The present invention, by entering light on the surface of the block, detecting the frost generated on the surface of the block by the reflected light, by controlling the cooling means by a program stored in advance based on the detected signal, Since the temperature can be controlled before frost is generated on the mounting body, it is possible to inspect the electrical characteristics of the semiconductor wafer in a state where frost is not generated on the mounting body.

Further, by making the block smaller in volume than the mounting body, the block is cooled faster than the mounting body and frost is generated quickly, so that the frost generated on the surface of the block is detected by the detection means, The cooling means can be controlled before the frost is generated on the placement body.

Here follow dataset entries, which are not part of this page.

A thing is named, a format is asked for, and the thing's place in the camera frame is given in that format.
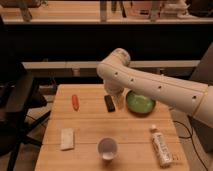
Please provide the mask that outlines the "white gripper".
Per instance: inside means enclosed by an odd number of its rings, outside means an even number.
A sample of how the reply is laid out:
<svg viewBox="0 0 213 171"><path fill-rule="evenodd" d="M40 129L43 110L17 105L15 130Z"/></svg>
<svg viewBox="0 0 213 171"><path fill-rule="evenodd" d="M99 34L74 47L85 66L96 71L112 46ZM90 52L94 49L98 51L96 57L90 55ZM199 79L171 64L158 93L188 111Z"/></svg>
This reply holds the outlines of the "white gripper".
<svg viewBox="0 0 213 171"><path fill-rule="evenodd" d="M123 109L124 108L124 96L121 95L123 93L124 89L106 89L106 92L110 95L110 96L114 96L114 101L116 103L116 107L118 109Z"/></svg>

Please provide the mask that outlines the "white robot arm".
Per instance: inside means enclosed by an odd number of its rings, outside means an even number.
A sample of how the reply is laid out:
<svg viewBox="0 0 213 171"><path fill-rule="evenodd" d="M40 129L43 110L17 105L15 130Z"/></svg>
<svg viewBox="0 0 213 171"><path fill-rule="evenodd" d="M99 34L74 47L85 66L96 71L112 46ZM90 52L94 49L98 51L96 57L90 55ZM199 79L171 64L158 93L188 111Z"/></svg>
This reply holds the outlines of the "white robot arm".
<svg viewBox="0 0 213 171"><path fill-rule="evenodd" d="M131 58L116 48L97 66L106 92L120 95L125 88L189 114L213 128L213 86L152 74L129 67Z"/></svg>

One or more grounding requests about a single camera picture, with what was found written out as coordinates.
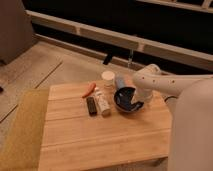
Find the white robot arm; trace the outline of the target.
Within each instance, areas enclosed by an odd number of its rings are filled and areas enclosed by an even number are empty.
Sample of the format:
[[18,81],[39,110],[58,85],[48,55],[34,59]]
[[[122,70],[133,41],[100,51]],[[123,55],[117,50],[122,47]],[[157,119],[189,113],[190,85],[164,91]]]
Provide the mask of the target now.
[[153,90],[176,97],[168,171],[213,171],[213,74],[162,75],[150,64],[132,80],[142,102]]

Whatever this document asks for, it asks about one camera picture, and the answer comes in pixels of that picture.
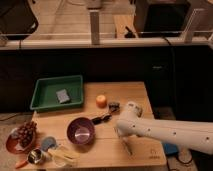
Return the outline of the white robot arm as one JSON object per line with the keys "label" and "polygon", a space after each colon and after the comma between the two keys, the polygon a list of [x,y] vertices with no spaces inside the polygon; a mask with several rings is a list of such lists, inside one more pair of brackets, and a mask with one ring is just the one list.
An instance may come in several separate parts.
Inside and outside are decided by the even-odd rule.
{"label": "white robot arm", "polygon": [[118,135],[149,137],[213,155],[213,123],[148,119],[142,113],[140,105],[127,102],[116,122]]}

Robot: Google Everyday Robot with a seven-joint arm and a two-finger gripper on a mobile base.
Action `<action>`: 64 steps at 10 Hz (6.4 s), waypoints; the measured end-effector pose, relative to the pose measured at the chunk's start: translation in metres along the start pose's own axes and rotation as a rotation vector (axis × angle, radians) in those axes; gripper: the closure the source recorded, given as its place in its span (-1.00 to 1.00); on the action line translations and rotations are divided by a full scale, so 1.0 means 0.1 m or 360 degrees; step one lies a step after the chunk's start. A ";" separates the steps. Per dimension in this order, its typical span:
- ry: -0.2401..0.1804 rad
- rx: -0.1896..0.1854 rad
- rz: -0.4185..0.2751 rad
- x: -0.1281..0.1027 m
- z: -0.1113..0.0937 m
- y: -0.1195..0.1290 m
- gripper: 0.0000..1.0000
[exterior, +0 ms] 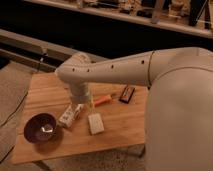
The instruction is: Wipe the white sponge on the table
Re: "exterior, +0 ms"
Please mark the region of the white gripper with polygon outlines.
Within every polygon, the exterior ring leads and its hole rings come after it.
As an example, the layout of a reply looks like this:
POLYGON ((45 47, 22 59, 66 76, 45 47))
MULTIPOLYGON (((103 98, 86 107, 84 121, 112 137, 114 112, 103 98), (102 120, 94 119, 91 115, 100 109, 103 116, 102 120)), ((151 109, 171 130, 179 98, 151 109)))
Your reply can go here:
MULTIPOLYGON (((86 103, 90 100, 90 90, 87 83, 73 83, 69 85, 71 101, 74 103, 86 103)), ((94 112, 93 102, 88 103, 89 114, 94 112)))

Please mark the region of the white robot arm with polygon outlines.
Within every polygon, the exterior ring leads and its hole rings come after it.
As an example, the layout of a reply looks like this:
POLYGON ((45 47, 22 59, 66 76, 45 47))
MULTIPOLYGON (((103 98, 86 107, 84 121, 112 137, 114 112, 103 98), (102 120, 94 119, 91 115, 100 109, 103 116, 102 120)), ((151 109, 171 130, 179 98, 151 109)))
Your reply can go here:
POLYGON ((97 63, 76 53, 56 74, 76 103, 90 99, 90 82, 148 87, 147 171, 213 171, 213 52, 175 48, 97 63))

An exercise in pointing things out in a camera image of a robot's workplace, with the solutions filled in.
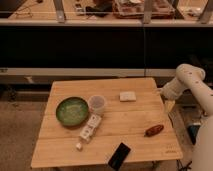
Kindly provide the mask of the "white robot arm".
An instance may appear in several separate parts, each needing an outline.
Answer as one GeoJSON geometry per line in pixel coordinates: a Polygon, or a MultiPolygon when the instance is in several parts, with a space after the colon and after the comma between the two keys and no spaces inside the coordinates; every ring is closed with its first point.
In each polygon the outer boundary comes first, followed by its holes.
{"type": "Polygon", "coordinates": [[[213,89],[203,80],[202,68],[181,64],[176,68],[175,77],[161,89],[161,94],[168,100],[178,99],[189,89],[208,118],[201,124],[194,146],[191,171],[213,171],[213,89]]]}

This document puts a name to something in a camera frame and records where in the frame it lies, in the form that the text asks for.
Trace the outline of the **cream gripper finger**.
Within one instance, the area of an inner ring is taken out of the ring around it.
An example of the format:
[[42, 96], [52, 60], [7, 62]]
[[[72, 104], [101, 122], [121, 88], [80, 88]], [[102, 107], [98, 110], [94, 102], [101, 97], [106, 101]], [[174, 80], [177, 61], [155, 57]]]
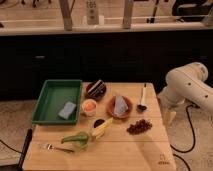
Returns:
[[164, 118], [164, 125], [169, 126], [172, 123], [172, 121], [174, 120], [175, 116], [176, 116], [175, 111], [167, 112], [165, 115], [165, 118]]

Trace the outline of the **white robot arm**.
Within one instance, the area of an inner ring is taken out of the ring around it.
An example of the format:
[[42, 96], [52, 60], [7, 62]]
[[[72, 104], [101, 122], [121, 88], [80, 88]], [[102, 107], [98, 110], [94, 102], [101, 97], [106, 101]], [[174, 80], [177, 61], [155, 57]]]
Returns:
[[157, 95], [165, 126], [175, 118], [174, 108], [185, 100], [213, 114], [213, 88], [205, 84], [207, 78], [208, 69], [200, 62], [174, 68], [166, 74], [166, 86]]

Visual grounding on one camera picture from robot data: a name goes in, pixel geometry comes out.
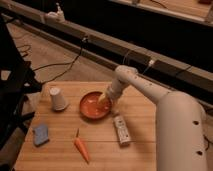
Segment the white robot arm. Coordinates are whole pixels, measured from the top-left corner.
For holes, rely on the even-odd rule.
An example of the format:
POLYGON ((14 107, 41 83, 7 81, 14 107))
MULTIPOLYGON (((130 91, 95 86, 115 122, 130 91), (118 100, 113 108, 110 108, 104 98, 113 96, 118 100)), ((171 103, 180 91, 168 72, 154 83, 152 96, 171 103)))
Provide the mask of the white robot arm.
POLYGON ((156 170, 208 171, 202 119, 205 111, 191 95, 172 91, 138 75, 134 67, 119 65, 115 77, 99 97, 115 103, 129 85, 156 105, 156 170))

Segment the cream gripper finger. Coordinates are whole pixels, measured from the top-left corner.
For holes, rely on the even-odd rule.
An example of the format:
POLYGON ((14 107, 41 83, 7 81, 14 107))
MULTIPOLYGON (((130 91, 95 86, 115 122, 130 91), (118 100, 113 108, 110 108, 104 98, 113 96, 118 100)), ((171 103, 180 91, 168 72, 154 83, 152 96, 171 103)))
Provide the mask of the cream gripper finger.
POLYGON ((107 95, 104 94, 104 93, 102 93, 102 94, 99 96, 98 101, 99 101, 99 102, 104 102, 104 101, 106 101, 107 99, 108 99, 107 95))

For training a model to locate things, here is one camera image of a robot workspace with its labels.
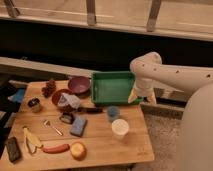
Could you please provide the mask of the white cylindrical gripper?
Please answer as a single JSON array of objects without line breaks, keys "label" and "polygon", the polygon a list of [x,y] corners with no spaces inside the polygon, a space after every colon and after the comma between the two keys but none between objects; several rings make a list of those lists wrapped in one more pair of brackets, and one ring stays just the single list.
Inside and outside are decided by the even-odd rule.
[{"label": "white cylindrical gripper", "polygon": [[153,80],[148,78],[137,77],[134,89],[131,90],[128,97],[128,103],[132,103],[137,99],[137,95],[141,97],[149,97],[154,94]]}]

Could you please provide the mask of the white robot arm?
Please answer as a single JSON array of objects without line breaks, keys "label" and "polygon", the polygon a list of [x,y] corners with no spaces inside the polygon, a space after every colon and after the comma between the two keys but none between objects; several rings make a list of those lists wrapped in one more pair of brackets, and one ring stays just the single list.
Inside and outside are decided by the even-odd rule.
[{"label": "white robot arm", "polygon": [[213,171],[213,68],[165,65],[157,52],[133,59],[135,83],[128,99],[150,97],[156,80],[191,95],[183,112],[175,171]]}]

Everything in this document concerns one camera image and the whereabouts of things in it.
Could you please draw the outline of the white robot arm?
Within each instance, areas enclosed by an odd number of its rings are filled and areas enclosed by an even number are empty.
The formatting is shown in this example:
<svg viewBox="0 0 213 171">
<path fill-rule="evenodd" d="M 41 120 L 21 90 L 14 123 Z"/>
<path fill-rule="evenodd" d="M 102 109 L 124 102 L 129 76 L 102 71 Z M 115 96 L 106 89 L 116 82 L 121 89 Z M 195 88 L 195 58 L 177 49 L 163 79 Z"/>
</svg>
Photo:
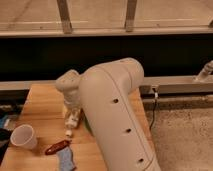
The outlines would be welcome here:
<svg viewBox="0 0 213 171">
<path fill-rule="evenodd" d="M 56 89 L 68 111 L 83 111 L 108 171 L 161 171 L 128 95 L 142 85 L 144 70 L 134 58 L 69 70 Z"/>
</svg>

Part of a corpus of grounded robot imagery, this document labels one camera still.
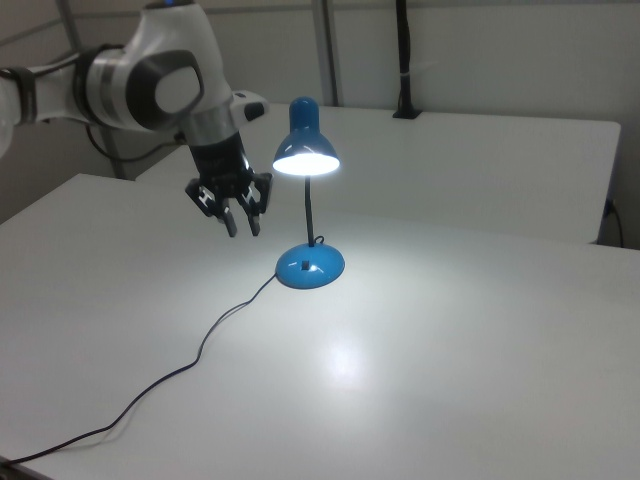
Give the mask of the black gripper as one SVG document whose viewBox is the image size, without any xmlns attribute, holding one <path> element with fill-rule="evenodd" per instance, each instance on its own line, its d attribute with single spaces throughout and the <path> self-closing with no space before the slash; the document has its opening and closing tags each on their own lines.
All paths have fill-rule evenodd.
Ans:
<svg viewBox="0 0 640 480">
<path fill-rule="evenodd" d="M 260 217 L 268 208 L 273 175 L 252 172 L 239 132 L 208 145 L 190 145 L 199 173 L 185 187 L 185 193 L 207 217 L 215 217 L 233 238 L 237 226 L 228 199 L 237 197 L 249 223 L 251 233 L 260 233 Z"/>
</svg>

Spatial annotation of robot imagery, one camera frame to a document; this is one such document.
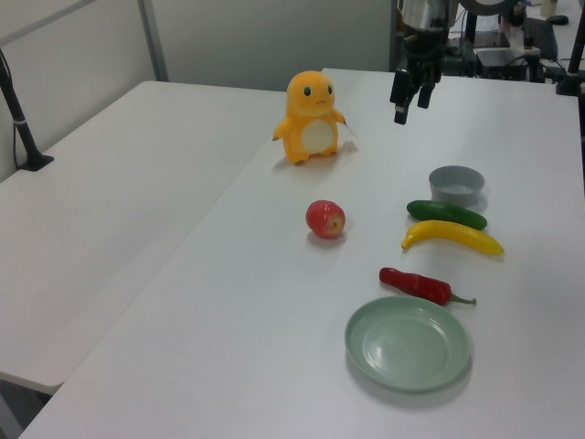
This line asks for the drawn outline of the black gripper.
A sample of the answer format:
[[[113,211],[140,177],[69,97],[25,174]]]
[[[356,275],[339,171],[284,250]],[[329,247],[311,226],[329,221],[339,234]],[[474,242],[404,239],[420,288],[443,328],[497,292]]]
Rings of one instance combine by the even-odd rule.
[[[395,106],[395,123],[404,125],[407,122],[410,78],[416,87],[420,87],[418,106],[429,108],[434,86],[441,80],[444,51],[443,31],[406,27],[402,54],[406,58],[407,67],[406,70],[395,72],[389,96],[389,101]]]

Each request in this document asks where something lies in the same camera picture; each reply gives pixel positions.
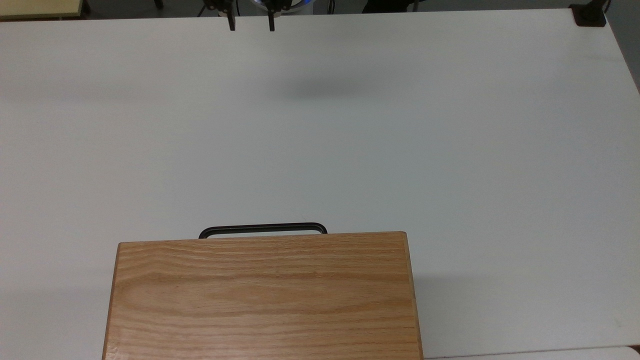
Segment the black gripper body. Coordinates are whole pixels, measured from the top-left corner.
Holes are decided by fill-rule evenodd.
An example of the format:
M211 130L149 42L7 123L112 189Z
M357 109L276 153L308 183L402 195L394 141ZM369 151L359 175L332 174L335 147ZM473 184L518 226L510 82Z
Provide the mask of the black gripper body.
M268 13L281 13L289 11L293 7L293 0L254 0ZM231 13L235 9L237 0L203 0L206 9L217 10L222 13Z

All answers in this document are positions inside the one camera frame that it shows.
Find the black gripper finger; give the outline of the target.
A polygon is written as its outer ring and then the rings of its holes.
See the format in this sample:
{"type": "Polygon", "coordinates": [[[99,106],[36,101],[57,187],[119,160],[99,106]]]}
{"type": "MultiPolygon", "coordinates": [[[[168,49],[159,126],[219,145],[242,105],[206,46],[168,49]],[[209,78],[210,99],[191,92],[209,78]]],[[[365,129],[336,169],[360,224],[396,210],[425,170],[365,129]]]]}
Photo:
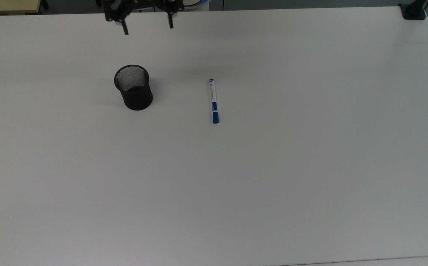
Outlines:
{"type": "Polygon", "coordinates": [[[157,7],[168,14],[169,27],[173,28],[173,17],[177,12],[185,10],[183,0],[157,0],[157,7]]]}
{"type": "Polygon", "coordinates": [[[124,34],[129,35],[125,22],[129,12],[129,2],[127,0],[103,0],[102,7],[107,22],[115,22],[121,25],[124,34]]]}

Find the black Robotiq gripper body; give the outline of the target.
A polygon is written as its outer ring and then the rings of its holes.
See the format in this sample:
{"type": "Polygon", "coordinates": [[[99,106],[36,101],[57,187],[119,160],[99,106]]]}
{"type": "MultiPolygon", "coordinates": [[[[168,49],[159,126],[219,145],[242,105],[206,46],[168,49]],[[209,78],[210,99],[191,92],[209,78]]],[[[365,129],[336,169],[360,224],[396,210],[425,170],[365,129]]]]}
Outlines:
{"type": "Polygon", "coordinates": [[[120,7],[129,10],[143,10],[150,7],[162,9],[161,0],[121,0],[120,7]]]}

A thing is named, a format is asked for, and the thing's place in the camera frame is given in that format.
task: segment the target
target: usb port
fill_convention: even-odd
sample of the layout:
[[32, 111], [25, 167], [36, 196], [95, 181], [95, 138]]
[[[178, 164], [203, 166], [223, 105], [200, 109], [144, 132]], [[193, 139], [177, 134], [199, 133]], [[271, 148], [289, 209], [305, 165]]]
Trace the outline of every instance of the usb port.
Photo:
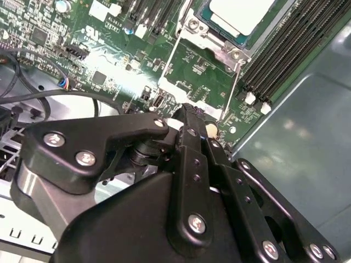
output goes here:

BRIEF DESCRIPTION OF THE DRAWINGS FIG. 1 is an explanatory view for explaining a characteristic structure of a cryogenic probe device of the present invention, and FIG. 2 is a frost generated on a mirror surface of a block joint provided on the mounting body of FIG. Explanatory diagram for explaining the state of
FIG. 3 is an explanatory diagram for explaining the arrangement of the entire configuration of FIG. 1, FIG. 4 is an external configuration diagram of a low temperature wafer prober of one embodiment of the low temperature probe device of the present invention, and FIG. 5 is a conventional probe device. It is an explanatory view explaining. 25a …… Block joint, 29 …… Mirror surface 29a …… frost, 30 …… Detecting means 31 …… Light emitting part, 32 …… Light receiving element

Claims (2)

(57) [Claims] 1. A semiconductor wafer inspection apparatus for inspecting the electrical characteristics of a semiconductor wafer, comprising: a mounting body on which the semiconductor wafer is mounted; cooling means for cooling the mounting body; and a supply from the cooling means. The block provided in the flow path of the cooling liquid to be detected, the detection means for detecting the frost generated on the surface of the block by the light incident on the surface of this block, and the signal detected by this detection means An inspection apparatus for a semiconductor wafer, comprising: a control means for controlling the cooling means by a program stored in advance based on the above. 2. The semiconductor wafer inspection apparatus according to claim 1, wherein the block has a smaller volume than the mounting body.